Work instruction: Each line of the listing below, from the very first to the one that contains "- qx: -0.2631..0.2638", is to be retyped exactly as it stands.

Recorded information:
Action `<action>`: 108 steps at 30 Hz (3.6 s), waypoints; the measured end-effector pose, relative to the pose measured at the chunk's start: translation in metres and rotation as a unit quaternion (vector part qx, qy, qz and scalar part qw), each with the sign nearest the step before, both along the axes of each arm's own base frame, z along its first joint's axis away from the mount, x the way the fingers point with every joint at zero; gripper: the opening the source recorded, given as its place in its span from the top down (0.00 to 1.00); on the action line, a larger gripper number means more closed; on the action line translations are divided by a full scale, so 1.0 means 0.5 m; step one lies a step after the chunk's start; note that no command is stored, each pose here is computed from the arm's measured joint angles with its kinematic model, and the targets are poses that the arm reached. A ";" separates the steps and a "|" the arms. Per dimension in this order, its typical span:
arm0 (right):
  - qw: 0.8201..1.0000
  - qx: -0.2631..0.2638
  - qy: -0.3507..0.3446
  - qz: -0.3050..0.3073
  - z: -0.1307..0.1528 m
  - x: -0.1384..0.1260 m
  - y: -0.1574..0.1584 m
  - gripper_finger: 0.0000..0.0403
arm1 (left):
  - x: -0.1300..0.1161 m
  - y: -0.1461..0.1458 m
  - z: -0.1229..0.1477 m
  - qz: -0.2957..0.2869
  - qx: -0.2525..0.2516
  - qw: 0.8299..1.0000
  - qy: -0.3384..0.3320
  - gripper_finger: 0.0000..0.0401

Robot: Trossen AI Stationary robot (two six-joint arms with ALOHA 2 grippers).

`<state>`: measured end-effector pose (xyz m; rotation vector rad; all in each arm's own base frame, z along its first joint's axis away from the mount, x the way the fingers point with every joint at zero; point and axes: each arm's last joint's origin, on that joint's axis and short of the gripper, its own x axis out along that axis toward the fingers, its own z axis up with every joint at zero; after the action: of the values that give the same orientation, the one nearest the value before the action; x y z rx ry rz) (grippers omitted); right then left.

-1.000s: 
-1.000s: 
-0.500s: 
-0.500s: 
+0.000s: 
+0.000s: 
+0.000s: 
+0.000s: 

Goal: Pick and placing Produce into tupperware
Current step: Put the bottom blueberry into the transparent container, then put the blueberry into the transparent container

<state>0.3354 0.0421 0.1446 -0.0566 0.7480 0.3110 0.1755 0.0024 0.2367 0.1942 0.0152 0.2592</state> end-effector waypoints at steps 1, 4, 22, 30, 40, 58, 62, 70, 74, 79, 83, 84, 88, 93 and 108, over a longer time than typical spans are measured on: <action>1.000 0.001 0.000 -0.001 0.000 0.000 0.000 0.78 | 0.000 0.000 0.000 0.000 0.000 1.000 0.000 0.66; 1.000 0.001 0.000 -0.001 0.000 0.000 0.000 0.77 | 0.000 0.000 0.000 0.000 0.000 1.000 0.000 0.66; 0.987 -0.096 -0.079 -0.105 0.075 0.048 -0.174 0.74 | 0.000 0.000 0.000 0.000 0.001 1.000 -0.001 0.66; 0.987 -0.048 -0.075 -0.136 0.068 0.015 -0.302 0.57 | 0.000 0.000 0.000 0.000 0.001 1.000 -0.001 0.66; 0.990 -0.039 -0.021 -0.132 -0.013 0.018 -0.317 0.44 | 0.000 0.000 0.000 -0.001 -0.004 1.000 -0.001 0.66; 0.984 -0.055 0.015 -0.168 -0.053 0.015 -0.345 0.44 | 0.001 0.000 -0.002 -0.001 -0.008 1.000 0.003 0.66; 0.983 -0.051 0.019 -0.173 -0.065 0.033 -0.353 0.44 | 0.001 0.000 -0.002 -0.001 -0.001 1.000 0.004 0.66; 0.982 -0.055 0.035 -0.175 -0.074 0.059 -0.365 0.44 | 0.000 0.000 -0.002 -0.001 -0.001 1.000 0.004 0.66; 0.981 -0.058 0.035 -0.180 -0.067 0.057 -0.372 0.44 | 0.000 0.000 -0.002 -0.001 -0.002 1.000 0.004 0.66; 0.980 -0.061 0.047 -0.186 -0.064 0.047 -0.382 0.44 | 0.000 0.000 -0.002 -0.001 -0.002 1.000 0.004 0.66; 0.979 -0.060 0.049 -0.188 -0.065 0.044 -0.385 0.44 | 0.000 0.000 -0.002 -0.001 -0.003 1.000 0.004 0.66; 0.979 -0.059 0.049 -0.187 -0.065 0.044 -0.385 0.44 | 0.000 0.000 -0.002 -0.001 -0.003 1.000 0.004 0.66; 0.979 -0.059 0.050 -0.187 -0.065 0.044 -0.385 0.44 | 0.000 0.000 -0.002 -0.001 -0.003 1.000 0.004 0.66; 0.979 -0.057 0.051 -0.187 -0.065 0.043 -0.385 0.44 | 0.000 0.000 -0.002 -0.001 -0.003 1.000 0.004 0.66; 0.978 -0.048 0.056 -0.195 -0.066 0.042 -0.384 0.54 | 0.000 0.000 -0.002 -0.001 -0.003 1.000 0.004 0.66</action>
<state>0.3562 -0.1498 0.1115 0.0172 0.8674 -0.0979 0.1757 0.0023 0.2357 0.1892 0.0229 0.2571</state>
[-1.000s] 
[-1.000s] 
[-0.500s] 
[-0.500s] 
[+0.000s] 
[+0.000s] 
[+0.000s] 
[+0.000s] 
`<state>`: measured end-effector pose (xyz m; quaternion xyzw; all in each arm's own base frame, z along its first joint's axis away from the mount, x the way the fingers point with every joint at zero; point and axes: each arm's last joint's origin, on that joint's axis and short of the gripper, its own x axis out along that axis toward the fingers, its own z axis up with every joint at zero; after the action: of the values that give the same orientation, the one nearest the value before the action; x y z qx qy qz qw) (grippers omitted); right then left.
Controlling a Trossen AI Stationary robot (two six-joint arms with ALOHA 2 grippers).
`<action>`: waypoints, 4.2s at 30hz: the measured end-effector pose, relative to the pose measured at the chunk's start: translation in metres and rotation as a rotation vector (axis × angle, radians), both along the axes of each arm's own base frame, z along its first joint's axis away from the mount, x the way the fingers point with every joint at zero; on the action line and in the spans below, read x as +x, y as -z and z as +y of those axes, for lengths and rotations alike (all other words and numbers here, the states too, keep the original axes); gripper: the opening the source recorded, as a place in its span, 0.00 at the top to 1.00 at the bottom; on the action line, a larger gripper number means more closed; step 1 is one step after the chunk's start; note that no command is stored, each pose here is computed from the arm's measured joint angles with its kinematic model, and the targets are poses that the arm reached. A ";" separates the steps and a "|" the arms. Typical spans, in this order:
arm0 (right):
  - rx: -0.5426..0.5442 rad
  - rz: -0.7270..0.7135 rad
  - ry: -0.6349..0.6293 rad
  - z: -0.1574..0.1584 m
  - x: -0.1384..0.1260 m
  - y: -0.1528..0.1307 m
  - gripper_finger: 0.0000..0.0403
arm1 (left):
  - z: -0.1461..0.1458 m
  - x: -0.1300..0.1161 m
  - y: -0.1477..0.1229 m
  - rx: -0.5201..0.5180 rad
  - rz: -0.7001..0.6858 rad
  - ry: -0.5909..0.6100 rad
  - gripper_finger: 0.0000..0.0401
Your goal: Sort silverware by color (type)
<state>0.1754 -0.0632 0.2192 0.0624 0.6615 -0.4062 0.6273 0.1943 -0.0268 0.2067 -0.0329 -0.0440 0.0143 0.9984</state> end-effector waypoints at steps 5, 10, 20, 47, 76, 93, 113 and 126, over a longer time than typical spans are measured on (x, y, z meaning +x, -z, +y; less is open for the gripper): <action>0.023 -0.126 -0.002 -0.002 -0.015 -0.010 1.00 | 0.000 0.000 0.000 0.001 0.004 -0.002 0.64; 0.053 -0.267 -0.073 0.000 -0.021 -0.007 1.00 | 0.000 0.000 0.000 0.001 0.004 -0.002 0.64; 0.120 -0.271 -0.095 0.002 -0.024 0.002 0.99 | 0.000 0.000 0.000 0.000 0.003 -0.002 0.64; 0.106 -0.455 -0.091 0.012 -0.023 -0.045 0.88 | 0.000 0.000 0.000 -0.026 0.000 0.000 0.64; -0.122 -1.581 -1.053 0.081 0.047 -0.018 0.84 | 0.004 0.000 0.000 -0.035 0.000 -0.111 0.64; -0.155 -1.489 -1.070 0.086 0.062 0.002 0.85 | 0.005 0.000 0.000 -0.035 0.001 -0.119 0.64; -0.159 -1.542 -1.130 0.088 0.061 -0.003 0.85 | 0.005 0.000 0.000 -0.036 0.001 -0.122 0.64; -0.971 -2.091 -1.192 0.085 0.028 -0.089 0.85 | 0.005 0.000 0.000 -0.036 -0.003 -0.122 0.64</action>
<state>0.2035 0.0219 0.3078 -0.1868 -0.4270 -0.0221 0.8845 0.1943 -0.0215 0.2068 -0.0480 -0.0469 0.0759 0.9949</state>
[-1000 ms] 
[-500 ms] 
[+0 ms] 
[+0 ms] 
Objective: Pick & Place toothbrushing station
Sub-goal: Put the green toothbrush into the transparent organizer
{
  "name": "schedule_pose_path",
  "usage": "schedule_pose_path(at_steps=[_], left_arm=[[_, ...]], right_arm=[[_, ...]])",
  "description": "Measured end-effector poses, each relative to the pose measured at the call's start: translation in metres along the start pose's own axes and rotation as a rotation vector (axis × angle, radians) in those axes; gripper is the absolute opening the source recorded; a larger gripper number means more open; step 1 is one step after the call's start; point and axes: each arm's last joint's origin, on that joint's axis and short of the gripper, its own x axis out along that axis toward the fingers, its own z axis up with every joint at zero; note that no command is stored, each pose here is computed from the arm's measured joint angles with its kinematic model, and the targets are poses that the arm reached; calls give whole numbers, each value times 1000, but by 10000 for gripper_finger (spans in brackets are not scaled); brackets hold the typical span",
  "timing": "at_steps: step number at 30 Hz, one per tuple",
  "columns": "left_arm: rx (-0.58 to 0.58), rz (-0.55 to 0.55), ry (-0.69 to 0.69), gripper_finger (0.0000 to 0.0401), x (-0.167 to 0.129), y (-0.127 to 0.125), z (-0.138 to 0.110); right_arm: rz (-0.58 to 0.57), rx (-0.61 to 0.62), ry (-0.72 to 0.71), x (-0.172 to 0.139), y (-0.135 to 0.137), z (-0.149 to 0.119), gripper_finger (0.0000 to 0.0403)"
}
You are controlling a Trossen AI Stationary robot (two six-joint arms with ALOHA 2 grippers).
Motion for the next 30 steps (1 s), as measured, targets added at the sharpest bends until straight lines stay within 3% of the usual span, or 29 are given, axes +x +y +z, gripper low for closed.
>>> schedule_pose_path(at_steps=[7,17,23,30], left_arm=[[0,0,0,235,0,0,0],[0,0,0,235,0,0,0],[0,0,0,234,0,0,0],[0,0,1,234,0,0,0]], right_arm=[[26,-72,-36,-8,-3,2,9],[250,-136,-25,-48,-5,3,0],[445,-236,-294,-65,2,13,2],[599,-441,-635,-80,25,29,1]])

Response box:
Action `<action>`: 108 steps at 30 Hz (3.6 s), waypoints; the measured end-effector pose, relative to the pose measured at the chunk's start: translation in metres and rotation as a unit quaternion (vector part qx, qy, qz and scalar part qw), each with the sign nearest the step before, both along the axes of each arm's own base frame, z along its first joint's axis away from the mount, x the way the fingers point with every joint at zero; gripper: the opening the source recorded, given as its place in its span from the top down (0.00 to 1.00); on the action line, a larger gripper number means more closed; on the action line translations are divided by a full scale, so 1.0 means 0.5 m; step one lies a step after the chunk's start; note that no command is stored, each pose here is computed from the arm's measured joint angles with its kinematic model, and the targets are poses that the arm reached. A ";" separates the steps and a "|" the arms. Per dimension in this order, its typical span:
arm0 (right):
  - qw: 0.8201..1.0000
  - qx: -0.2631..0.2638

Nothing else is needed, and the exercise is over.